Light on snow_ a novel - Anita Shreve [31]
The door opens and the woman’s head pokes through. She looks at my father and then at me. “Can I speak to you?” she asks.
I point to myself, a question on my face.
“Yes, please,” she says.
I walk to the door.
“Do you have a Kotex?” she whispers.
A Kotex, I am thinking. Oh God, a Kotex.
“No,” I say, chagrined.
“None?” She seems surprised.
“No.”
She tilts her head. “How old are you?”
“Twelve.”
I have a pad that the school nurse gave each of the seventh-grade girls at the beginning of the school year just in case, but it’s in my locker. “I’m sorry,” I say, and I truly am. I’m more than sorry—I’m mortified.
The woman looks out the window at the falling snow. “It’s bad out there, isn’t it?”
I offer up the flannel pajamas.
“What’s this?” she asks.
“Pajamas,” I say. “They’re too big for me. The waist is elastic.”
Her arms slide through the gap, and I see that her legs are naked. She glances out the window again. “Maybe there’s something?” she adds as she shuts the door.
I return to the kitchen and lean against the red counter. How am I ever going to manage this? I wonder. I close my eyes and think a minute.
“Dad?” I say finally. “I need to go to Remy’s.” My tone is slightly defiant, anticipating an argument.
“Remy’s,” my father says, stubbing out his cigarette in a saucer he keeps for the purpose.
“I have to get something.”
“What?”
I shrug.
“Something for you or something for her?” he asks.
“Something for her,” I say.
“What is it?”
“Something for her,” I repeat.
My father gets up and walks to the window again. He examines the snow, gauging depth and speed. The tracks of his truck and the blue car are nearly covered now.
“It’s important,” I add.
“There’s nothing else that will do?” he asks.
“No,” I say.
“You’re sure?” he says.
Yes, there might be a cloth or a towel that would do, but I have never before been given such a mission, and I am determined not to fail this woman. “Please, Dad,” I say.
“I’ll go,” he says. “You stay here.” But as he says this, I can see him reconsidering. He doesn’t want me in the house alone with the woman.
“Never mind,” he says. “You’ll come with me.”

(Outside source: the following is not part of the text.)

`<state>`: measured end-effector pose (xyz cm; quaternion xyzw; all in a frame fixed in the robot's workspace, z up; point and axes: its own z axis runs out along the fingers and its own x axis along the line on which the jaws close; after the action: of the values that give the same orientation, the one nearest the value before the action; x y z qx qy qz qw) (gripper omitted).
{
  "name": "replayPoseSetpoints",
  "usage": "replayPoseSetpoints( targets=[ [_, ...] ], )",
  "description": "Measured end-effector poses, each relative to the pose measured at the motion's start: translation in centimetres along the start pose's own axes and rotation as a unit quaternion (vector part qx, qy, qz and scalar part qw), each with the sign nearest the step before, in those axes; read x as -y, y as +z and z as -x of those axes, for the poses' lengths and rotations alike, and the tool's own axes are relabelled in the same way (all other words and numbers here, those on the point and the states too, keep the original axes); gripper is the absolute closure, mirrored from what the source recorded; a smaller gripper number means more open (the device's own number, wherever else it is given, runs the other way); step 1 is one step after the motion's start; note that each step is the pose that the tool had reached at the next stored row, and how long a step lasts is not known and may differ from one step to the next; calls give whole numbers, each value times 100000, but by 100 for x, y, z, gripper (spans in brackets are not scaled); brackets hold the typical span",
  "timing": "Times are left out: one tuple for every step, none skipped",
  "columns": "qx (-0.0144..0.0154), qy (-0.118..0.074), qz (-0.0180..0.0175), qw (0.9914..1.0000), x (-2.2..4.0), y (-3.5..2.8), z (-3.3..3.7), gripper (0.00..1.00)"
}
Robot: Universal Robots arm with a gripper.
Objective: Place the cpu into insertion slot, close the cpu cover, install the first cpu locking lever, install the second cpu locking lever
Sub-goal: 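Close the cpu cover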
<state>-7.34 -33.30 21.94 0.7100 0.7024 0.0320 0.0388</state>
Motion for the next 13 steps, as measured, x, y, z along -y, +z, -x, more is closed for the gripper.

We dress in silence for the snow. I tap on the door and tell the woman we’re going to the store and that we’ll be right back. We climb into the truck, and my father starts the engine. He steps out and scrapes the snow from the windshield and the windows. I tell myself it isn’t so bad out, but it is: the snow is falling fast and thick.

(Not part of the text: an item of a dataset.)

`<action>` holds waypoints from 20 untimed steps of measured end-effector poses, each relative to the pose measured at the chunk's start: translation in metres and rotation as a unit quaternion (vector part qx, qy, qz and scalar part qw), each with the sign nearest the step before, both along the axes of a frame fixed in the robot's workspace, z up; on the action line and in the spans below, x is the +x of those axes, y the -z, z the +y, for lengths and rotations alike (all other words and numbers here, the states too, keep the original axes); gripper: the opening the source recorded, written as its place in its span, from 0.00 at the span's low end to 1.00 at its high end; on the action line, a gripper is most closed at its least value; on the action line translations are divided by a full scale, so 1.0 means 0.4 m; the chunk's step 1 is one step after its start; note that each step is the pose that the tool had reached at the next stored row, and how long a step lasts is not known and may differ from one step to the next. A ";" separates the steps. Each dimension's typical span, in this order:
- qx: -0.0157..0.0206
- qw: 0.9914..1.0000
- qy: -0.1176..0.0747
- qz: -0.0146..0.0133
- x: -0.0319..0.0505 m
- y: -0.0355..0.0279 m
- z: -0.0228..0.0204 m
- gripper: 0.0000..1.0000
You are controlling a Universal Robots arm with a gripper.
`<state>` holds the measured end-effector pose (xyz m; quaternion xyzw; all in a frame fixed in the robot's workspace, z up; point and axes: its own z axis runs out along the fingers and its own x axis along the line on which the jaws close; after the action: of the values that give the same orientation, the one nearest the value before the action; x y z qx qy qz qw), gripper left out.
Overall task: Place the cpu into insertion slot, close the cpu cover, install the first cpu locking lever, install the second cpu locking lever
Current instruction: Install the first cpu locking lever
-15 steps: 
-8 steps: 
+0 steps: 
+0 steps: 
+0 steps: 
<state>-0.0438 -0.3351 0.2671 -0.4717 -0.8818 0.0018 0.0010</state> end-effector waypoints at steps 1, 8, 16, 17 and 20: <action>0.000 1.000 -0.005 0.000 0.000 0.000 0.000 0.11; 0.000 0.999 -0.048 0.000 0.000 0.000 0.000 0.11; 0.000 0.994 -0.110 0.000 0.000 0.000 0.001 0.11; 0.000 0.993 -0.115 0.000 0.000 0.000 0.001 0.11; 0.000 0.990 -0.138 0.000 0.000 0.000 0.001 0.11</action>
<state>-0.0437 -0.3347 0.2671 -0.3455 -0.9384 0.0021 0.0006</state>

Our road, unplowed, is slippery beneath the wheels of the truck. My father drives with concentration, and we don’t speak.
I wonder if he’s thinking the same thing I am—that we just left a strange woman in our house, a woman who may have tried to murder her baby. Murder her baby. I cannot make the phrase sit still in my head. Since we moved to New Hampshire, nothing ever happens to my father and me; hardly anyone ever drives up the long hill. But in the past nine days, we’ve had three sets of visitors: Detective Warren, Steve and Virginia, and now a woman whose name we still do not know.

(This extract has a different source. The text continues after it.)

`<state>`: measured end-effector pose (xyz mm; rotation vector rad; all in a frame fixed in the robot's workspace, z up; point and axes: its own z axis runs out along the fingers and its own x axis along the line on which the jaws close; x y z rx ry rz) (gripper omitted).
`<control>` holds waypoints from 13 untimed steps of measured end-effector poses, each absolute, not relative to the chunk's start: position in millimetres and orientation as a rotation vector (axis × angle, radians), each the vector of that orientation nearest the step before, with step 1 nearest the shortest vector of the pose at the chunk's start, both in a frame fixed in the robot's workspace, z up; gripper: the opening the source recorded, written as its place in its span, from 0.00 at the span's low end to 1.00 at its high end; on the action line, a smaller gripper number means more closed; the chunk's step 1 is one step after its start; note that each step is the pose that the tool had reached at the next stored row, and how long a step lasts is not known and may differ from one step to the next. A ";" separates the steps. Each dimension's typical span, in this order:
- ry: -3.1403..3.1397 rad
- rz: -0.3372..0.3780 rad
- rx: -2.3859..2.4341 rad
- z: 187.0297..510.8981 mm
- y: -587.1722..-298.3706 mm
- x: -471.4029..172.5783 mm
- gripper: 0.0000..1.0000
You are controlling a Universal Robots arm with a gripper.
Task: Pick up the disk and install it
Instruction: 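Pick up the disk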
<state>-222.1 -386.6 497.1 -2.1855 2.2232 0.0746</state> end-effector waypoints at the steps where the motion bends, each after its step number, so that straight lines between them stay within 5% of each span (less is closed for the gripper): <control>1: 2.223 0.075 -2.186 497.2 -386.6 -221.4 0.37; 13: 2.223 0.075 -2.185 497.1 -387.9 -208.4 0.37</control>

We pass the school and the church and the village green. At the corner of Strople and Maine, the rear wheels of the truck begin to float across the street. My father takes his hands off the steering wheel, and after what feels like many seconds, we come to a stop. My father puts the truck in gear and pulls into our lane. I’m praying that we don’t hit something, because if we do it will be all my fault.
Up ahead I can see both Remy’s and Sweetser’s, but my father makes a sudden turn into the post office. I guess he wants to check his mail. Instead of stopping at the post office, however, he pulls behind that building to another building that houses both the police station and the town clerk’s office.
“What are you doing?” I ask, my eyes widening.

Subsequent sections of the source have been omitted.